Ascocotyle pindoramensis

Scientific classification
- Kingdom: Animalia
- Phylum: Platyhelminthes
- Class: Trematoda
- Order: Plagiorchiida
- Family: Heterophyidae
- Genus: Ascocotyle
- Species: A. pindoramensis
- Binomial name: Ascocotyle pindoramensis (Travassos, 1928)
- Synonyms: Pygidiopsis pindoramensis Travassos, 1928; Pseudoascocotyle mollienisicola Sogandares-Bernal and Bridgman, 1960; Ascocotyle (Phagicola) mollienisicola: Sogandares-Bernal and Lumsden, 1963; Ascocotyle (Phagicola) pindoramensis: Simões et al., 2006;

= Ascocotyle pindoramensis =

- Genus: Ascocotyle
- Species: pindoramensis
- Authority: (Travassos, 1928)
- Synonyms: Pygidiopsis pindoramensis Travassos, 1928, Pseudoascocotyle mollienisicola Sogandares-Bernal and Bridgman, 1960, Ascocotyle (Phagicola) mollienisicola: Sogandares-Bernal and Lumsden, 1963, Ascocotyle (Phagicola) pindoramensis: Simões et al., 2006

Species of fluke

Ascocotyle pindoramensis is a fluke in the genus Ascocotyle that occurs along the eastern coast of the Americas from Brazil to Nicaragua, Mexico, Louisiana, and Florida and doubtfully in Egypt. It occurs in the intestine of its definitive hosts. Hosts recorded in the wild include the least bittern (Ixobrychus exilis), roseate spoonbill (Platalea ajaja), great blue heron (Ardea herodias), striated heron (Butorides striatus), stripe-backed bittern (Ixobrychus involucris), yellow-crowned night heron (Nyctanassa violacea), black-crowned night heron (Nycticorax nycticorax), osprey (Pandion haliaetus), Neotropic cormorant (Phalacrocorax brasilianus), and marsh rice rat (Oryzomys palustris).
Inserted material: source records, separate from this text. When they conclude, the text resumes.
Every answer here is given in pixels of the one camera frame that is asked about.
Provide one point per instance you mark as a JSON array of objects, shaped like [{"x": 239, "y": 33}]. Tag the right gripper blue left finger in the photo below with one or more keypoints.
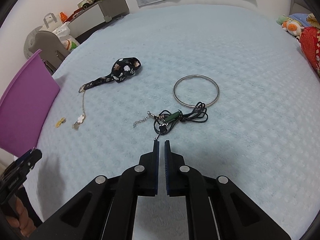
[{"x": 155, "y": 166}]

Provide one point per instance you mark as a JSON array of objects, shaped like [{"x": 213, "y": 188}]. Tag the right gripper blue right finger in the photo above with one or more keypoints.
[{"x": 168, "y": 165}]

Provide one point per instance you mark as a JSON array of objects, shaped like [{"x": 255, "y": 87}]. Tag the large silver bangle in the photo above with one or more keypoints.
[{"x": 196, "y": 76}]

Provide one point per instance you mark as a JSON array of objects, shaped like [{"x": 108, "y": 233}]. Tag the yellow flower earrings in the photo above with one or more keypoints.
[{"x": 60, "y": 122}]

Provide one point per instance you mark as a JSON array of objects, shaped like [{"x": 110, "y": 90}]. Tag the black floral strap keychain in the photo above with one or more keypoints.
[{"x": 121, "y": 69}]

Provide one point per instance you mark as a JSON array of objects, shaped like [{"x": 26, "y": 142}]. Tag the left hand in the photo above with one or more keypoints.
[{"x": 23, "y": 223}]

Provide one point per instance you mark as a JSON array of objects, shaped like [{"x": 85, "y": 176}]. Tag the purple plastic tub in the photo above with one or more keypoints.
[{"x": 25, "y": 105}]

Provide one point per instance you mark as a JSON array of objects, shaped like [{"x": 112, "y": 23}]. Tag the light blue bed cover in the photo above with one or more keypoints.
[{"x": 262, "y": 133}]

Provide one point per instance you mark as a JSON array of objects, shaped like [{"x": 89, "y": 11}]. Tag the grey chair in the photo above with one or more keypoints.
[{"x": 52, "y": 51}]

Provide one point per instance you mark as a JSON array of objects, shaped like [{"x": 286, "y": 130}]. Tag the grey white floating desk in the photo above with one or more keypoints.
[{"x": 101, "y": 12}]

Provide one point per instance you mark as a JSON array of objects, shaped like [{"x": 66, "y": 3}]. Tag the white plastic bag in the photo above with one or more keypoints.
[{"x": 64, "y": 34}]

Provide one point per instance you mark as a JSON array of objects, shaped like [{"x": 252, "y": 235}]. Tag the white tote bag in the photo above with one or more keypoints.
[{"x": 51, "y": 22}]

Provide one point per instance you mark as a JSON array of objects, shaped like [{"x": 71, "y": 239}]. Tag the toy car on desk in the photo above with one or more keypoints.
[{"x": 88, "y": 3}]

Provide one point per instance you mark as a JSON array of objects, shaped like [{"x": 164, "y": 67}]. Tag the small plush toy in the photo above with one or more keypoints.
[{"x": 291, "y": 26}]

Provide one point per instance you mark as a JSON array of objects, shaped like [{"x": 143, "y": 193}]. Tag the red patterned quilt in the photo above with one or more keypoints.
[{"x": 309, "y": 42}]

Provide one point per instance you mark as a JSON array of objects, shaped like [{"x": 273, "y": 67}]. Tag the grey headboard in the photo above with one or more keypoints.
[{"x": 299, "y": 6}]

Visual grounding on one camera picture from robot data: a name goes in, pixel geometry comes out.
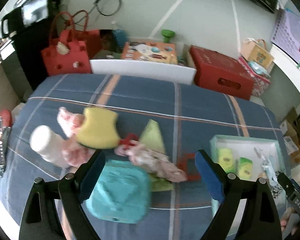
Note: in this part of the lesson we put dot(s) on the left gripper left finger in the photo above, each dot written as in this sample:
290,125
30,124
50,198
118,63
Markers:
40,218

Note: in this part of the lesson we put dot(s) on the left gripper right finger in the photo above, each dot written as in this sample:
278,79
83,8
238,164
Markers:
260,219

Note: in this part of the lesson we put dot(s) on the leopard print scrunchie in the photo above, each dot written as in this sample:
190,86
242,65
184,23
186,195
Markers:
276,190

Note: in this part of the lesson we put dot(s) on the pink white knit cloth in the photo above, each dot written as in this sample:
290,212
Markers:
73,153

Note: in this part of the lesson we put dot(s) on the white plastic bottle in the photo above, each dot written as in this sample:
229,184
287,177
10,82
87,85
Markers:
48,145

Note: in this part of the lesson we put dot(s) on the teal plastic toy case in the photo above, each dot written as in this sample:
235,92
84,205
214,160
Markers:
122,193

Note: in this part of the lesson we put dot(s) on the red tape roll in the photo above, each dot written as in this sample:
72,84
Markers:
185,162

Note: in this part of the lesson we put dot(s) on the yellow sponge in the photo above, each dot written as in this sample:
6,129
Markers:
98,129

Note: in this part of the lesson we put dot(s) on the pink floral cloth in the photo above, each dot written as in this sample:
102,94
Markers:
153,162

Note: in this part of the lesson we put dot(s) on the light green cloth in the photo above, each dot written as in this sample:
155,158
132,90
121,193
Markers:
152,138

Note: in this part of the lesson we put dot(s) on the light blue ribbon item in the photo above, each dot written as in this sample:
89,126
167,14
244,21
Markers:
268,168

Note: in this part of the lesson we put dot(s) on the green tissue pack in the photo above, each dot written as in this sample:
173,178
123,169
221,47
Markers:
226,160
244,168

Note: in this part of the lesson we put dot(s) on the teal shallow box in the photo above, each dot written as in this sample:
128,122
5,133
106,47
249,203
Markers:
244,147

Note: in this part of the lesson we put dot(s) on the black remote control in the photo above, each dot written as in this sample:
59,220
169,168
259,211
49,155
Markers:
4,136

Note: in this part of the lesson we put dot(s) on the blue plaid bed cover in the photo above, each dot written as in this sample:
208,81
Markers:
188,116

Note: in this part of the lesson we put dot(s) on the red round cushion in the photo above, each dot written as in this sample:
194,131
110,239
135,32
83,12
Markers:
7,119

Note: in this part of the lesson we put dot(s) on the beige small gift bag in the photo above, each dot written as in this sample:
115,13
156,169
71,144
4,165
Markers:
255,50

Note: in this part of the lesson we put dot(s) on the red cardboard box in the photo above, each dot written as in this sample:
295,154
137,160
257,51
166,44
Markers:
220,73

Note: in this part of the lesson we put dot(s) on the white foam board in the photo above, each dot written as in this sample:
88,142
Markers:
146,69

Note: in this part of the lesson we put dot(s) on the red felt handbag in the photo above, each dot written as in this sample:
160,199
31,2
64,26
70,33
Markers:
73,49

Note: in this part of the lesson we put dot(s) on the orange toy box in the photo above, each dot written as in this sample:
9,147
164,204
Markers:
150,51

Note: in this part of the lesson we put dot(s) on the blue water bottle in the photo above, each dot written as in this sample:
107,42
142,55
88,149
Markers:
119,35

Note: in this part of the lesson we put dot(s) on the green dumbbell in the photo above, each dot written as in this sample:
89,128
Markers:
167,35
In the marsh rice rat, it infected 9% of rats examined in a 1970–1972 study in the salt marsh at Cedar Key, Florida, but none in a freshwater marsh. A. pindoramensis has been experimentally introduced into the domestic duck (Anas platyrhynchos domestica), chicken (Gallus gallus domestica), dog (Canis lupus familiaris), house mouse (Mus musculus), and golden hamster (Mesocricetus auratus). It occurs in various body parts of its intermediate hosts—the poeciliid fish Phalloptychus januarius, Poecilia catemaconis, Poecilia mexicana, Poecilia mollienisicola, Poecilia vivipara, and a species of Xiphophorus and the cichlid Tilapia. It was first described as Pygidiopsis pindoramensis in 1928 and subsequently as Pseudoascocotyle mollienisicola in 1960. The latter species was moved to Ascocotyle in 1963, but only in 2006 it was recognized that the two represent the same species, which is now known as Ascocotyle pindoramensis. Other flukes from Argentina and Mexico that were identified as Pygidiopsis pindoramensis instead represent a different species of Pygidiopsis.

==See also==
- List of parasites of the marsh rice rat

==Literature cited==
- Kinsella, J.M. 1988. Comparison of helminths of rice rats, Oryzomys palustris, from freshwater and saltwater marshes in Florida. Proceedings of the Helminthological Society of Washington 55(2):275–280.
- Simões, S.B.E., Scholz, T., Barbosa, H.S. and Santos, C.P. 2006. Taxonomic status, redescription, and surface ultrastructure of Ascocotyle (Phragicola) pindoramensis n. comb. (Digenea: Heterophyidae) (subscription required). Journal of Parasitology 92(3):501–508.
- Travassos, L. 1928. Sur une nouvelle espèce du genre Pygidiopsis, Pygidiopsis pindoramensis n. sp. (Trematoda). Comptes Rendus de la Société de Biologie, Paris 100:956–957 (in French).